I
Я в Петербурге.
Зачем я в Петербурге? по какому случаю? – этого вопроса, по врожденной провинциалам неосмотрительности, я ни разу не задал себе, покидая наш постылый губернский город. Мы, провинциалы, устремляемся в Петербург как-то инстинктивно. Сидим-сидим – и вдруг тронемся. Губернатор сидит и вдруг надумается: толкнусь, мол, нет ли чего подходящего! Прокурор сидит – и тоже надумается: толкнусь-ка, нет ли чего подходящего! Партикулярный человек сидит – и вдруг, словно озаренный, начинает укладываться… «Вы в Петербург едете?» – «В Петербург!» – этим все сказано. Как будто Петербург сам собою, одним своим именем, своими улицами, туманом и слякотью должен что-то разрешить, на что-то пролить свет. Что разрешить? на что пролить свет? этого ни один провинциал никогда не пробует себе уяснить, а просто-напросто, с бессознательною уверенностью твердит себе: вот ужо, съезжу в Петербург, и тогда… Что тогда?

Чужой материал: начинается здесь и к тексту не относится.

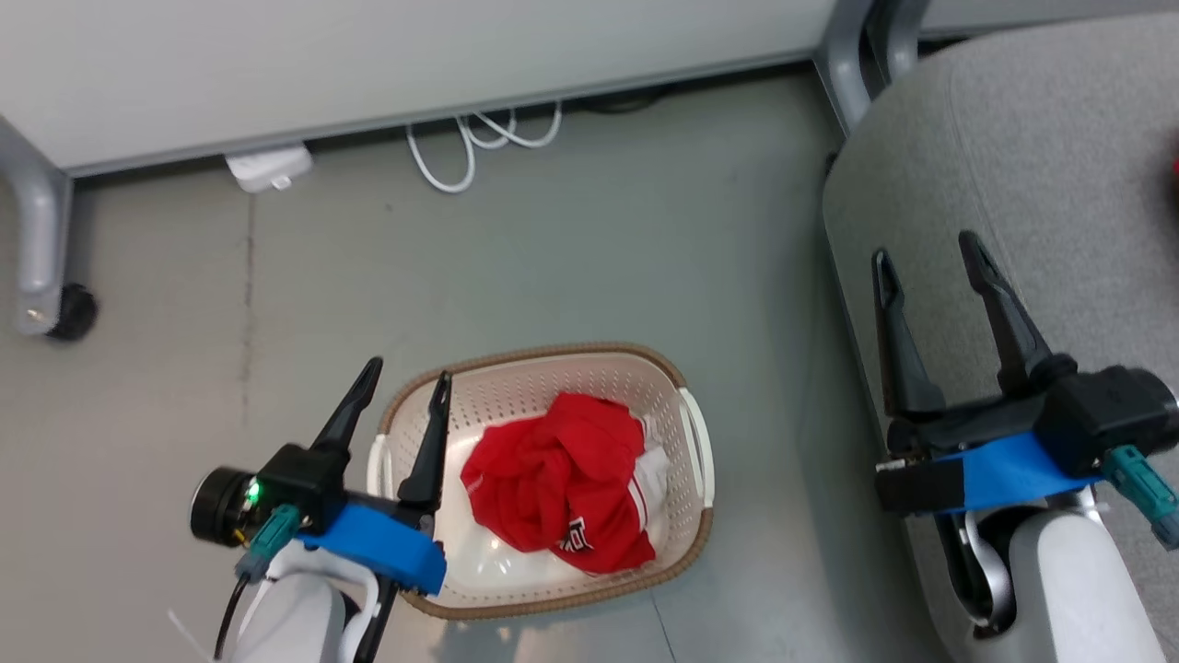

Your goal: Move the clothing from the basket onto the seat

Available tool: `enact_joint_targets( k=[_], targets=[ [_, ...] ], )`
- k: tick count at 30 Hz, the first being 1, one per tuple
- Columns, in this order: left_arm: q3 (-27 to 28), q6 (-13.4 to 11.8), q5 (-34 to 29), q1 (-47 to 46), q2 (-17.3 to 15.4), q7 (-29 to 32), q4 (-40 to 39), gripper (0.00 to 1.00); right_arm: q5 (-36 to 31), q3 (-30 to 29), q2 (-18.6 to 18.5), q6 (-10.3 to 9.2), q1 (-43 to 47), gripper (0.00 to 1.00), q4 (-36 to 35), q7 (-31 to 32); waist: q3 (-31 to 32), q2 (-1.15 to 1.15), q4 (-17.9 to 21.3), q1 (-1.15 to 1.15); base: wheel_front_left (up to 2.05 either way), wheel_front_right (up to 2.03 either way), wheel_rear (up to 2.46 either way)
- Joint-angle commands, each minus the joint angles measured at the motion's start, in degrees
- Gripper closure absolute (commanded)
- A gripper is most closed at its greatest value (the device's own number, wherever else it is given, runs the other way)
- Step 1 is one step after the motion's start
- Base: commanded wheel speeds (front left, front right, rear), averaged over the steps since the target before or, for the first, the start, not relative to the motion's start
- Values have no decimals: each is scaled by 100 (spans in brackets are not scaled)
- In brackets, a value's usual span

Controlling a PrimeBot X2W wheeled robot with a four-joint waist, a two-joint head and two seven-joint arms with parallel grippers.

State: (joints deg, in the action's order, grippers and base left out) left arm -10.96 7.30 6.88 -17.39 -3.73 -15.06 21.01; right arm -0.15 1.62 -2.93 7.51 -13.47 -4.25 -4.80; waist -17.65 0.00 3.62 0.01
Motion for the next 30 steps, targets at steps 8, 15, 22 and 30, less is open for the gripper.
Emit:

Как бы то ни было, вопрос: зачем я еду в Петербург? возник для меня совершенно неожиданно, возник спустя несколько минут после того, как я уселся в вагоне Николаевской железной дороги.
В этом вагоне сидела губерния, сидело все то, от чего я бежал, от лицезрения чего стремился отдохнуть. Тут были: и Петр Иваныч, и Тертий Семеныч, и сам представитель «высшего в империи сословия», Александр Прокофьич (он же «Прокоп Ляпунов») с супругой, на лице которой читается только одна мысль: «Alexandre! у тебя опять галстух набок съехал!» Это была ужаснейшая для меня минута. Все они были налицо с своими жирными затылками, с своими клинообразными кадыками, в фуражках с красными околышами и с кокардой над козырьком. Все притворялись, что у них есть нечто в кармане, и ни один даже не пытался притвориться, что у него есть нечто в голове. По-видимому, это последнее обстоятельство для них самих составляло дело решенное, потому что смотреть на мир такими осовелыми глазами, какими смотрели они, могут только люди или совершенно эманципированные от давления мысли, или люди совсем наглые. А так как моих спутников нельзя же назвать вполне наглыми людьми, то очевидно, что они принадлежат к числу вполне свободных. На меня эти красные околыши произвели какое-то болезненное впечатление. Мне показалось, что я опять в нашем рязанско-курско-тамбовско-воронежско-саратовском клубе, окруженный сеятелями, деятелями и всех сортов шлющимися и не помнящими родства людьми…
Разумеется, обрадовались. Но в этих приветственных возгласах мне слышалось что-то обидное. Как будто, приветствуя меня, они в один голос говорили: а вот и еще нашего стада скотина пришла! Не потому ли эта встреча до такой степени уязвила меня, что я никогда так отчетливо, как в эту минуту, не сознавал, что ведь я и сам такой же шлющийся и не знающий, куда приткнуть голову, человек, как и они? Кайданов удостоверяет, что древние авгуры не могли удерживаться от смеха, встречаясь друг с другом. Быть может, на первых порах, оно так и было; но впоследствии, когда интерес новизны исчез, эти встречи должны были возбуждать не смех, а взаимное озлобление. Скажите, можно ли без злобы ежеминутно встречаться с человеком, которого видишь насквозь, со всем его нутром! Помилуйте! да от этого человека за тридевять земель бежать надобно, а не то что улыбаться ему!